• What you are asked to do:
Beginning with the first line below, retype exactly each line through the one containing "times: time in". Leave out all pictures.

#### Entries shown ####

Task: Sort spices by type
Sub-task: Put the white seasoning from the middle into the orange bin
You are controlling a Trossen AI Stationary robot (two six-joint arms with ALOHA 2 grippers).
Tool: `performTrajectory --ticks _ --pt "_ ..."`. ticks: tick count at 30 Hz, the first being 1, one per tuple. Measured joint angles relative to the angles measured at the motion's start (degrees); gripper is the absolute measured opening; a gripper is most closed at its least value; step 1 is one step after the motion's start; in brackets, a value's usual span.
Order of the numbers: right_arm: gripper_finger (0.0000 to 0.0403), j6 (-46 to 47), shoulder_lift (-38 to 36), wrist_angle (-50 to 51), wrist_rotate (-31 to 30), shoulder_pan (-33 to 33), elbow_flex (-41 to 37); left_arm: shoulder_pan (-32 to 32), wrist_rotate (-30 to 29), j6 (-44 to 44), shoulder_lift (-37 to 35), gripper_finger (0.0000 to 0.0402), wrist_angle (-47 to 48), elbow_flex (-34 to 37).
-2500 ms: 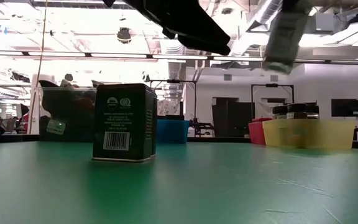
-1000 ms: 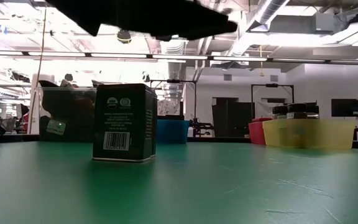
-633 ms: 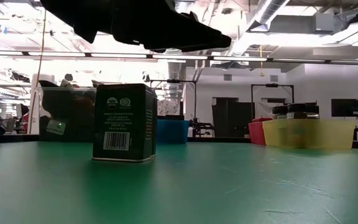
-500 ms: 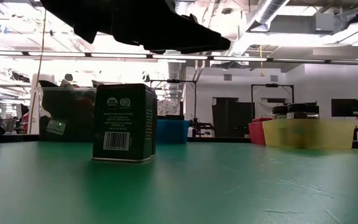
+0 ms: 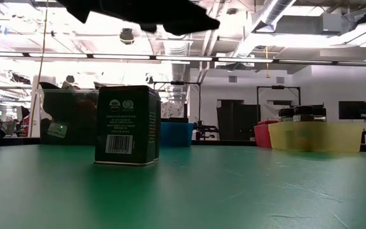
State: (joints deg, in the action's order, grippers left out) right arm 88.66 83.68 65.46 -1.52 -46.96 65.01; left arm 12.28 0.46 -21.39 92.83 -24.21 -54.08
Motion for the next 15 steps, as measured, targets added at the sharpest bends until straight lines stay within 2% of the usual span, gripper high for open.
performTrajectory --ticks 8,15 --pt "0.0251 -2.7 0.0 0.0 9.0 5.8 0.0 -0.8 -0.1 -1.6 -7.4 0.0329 8.7 0.0" --pt "0.0251 -5.0 0.0 0.3 9.6 7.7 0.0 -0.9 -1.3 -5.1 -9.8 0.0329 10.0 0.0"
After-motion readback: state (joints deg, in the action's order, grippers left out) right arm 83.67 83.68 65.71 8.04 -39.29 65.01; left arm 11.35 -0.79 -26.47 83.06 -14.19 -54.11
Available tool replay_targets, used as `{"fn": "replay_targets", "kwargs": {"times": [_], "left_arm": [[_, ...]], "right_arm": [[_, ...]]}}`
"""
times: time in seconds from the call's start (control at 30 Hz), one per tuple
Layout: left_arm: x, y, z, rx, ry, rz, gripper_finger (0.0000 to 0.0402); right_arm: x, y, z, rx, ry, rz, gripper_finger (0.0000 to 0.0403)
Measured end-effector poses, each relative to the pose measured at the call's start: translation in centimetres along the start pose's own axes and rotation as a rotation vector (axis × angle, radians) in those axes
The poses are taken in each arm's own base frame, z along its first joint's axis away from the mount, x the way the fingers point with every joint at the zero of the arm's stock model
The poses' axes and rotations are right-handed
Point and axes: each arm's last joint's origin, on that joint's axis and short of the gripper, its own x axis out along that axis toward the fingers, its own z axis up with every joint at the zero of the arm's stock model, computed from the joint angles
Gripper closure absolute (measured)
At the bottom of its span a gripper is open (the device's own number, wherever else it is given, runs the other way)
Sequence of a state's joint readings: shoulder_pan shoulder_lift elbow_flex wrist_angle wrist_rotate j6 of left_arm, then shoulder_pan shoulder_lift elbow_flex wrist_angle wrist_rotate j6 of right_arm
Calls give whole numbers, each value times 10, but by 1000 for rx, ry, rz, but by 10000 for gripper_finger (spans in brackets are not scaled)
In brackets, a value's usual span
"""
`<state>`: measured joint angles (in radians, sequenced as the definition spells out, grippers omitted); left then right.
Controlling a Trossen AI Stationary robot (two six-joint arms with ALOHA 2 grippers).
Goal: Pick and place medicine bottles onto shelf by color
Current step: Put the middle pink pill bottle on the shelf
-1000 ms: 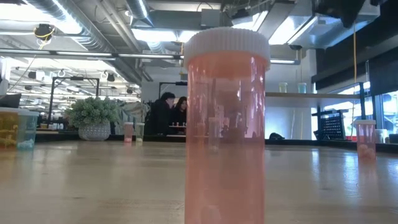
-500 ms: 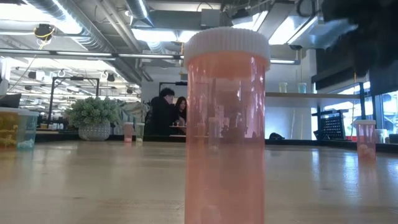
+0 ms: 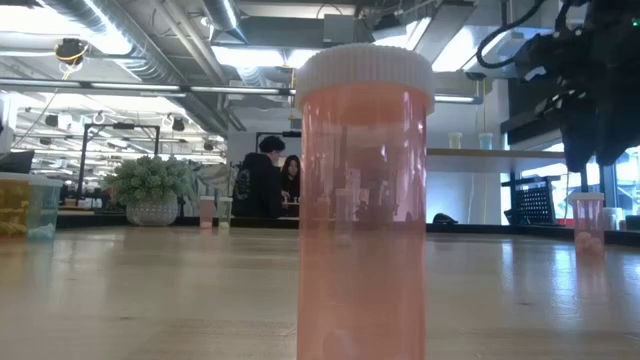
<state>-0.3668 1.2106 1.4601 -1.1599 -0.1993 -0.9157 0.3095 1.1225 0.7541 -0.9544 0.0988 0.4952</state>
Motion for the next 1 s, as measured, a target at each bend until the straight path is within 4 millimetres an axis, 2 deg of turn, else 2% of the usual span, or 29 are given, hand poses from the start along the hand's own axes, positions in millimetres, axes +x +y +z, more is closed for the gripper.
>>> {"fn": "replay_targets", "kwargs": {"times": [0.43, 0.8, 1.0], "left_arm": [[0, 0, 0, 0, -2, 0, 401], [0, 0, 0, 0, -3, -1, 401], [0, 0, 0, 1, -3, -1, 401]], "right_arm": [[20, -2, -8, 27, -8, 10, 170], [22, -3, -9, 20, -12, -10, 170], [37, -4, -15, 45, -30, 10, 170]]}}
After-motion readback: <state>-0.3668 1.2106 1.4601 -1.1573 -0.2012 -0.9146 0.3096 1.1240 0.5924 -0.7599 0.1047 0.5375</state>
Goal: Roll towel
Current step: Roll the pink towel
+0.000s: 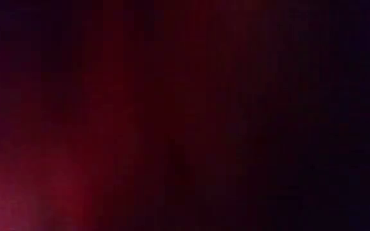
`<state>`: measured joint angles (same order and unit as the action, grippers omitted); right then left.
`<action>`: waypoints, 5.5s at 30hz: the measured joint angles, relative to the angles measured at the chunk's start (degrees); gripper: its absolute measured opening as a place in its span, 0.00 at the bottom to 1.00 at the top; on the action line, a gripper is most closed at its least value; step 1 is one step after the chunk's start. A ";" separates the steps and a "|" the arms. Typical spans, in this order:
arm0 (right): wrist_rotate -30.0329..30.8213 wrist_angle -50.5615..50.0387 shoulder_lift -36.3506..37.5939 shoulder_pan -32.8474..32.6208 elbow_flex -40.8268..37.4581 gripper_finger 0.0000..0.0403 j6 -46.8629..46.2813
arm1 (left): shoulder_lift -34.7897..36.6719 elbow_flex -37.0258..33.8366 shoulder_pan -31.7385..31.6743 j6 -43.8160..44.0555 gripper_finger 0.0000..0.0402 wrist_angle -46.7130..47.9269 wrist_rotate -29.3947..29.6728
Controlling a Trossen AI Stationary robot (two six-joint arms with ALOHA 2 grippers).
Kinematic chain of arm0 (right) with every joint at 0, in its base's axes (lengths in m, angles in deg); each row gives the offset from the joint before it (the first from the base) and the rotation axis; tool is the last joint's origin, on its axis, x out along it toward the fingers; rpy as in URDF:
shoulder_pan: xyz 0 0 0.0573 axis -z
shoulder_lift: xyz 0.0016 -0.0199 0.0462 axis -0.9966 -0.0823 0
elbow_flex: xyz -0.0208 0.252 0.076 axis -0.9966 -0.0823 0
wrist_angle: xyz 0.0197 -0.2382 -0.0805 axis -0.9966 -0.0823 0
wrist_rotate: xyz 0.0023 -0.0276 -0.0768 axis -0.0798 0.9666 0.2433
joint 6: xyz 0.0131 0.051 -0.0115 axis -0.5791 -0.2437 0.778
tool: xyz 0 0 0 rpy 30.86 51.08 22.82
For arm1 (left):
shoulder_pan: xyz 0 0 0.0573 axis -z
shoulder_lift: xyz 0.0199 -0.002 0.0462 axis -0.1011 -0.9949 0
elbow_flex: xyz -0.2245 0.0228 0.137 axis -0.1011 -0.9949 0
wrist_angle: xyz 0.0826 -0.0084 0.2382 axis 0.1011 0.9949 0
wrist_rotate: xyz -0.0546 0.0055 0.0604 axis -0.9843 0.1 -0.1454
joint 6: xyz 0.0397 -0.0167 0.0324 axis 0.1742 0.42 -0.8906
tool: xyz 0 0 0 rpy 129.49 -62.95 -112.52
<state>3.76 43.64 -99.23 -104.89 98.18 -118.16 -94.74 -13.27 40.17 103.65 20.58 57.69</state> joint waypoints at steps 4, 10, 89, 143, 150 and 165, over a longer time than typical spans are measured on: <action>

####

• Task response:
Task: Sort spices by type
Sub-task: Put the white seasoning from the middle into the orange bin
You are controlling a Trossen AI Stationary robot (two six-joint arms with ALOHA 2 grippers).
Tool: `performTrajectory --ticks _ --pt "_ ..."`. ticks: tick count at 30 Hz, the first being 1, one per tuple. Measured joint angles relative to the angles measured at the motion's start (degrees); gripper is the absolute measured opening; a gripper is most closed at its least value; step 1 is one step after the motion's start; in brackets, a value's usual span.
Order of the numbers: right_arm: gripper_finger (0.0000 to 0.0403), j6 (-46 to 47), shoulder_lift (-38 to 36), wrist_angle (-50 to 51), wrist_rotate (-31 to 30), shoulder_pan (-33 to 33), elbow_flex (-41 to 37); left_arm: shoulder_pan (-32 to 32), wrist_rotate (-30 to 29), j6 (-44 to 44), shoulder_lift (-37 to 35), gripper_finger (0.0000 to 0.0402), wrist_angle (-47 to 48), elbow_flex (-34 to 37).
-2500 ms: 
-1000 ms: 
-633 ms: 
-500 ms: 
+0 ms: 
State: (joints deg, in the action's order, grippers left out) right arm 88.66 83.68 65.46 -1.52 -46.96 65.01; left arm 12.28 0.46 -21.39 92.83 -24.21 -54.08
Motion for the next 15 steps, as measured, targets added at the sharpest bends until straight lines stay within 2% of the usual span, gripper high for open.
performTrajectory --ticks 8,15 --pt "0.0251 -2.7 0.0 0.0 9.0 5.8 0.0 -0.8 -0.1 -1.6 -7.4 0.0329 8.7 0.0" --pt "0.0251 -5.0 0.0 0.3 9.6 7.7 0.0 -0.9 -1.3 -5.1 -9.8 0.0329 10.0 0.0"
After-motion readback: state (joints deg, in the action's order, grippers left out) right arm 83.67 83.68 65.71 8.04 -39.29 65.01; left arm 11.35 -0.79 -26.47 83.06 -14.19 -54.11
Available tool replay_targets, used as `{"fn": "replay_targets", "kwargs": {"times": [_], "left_arm": [[_, ...]], "right_arm": [[_, ...]]}}`
"""
times: time in seconds from the call's start (control at 30 Hz), one per tuple

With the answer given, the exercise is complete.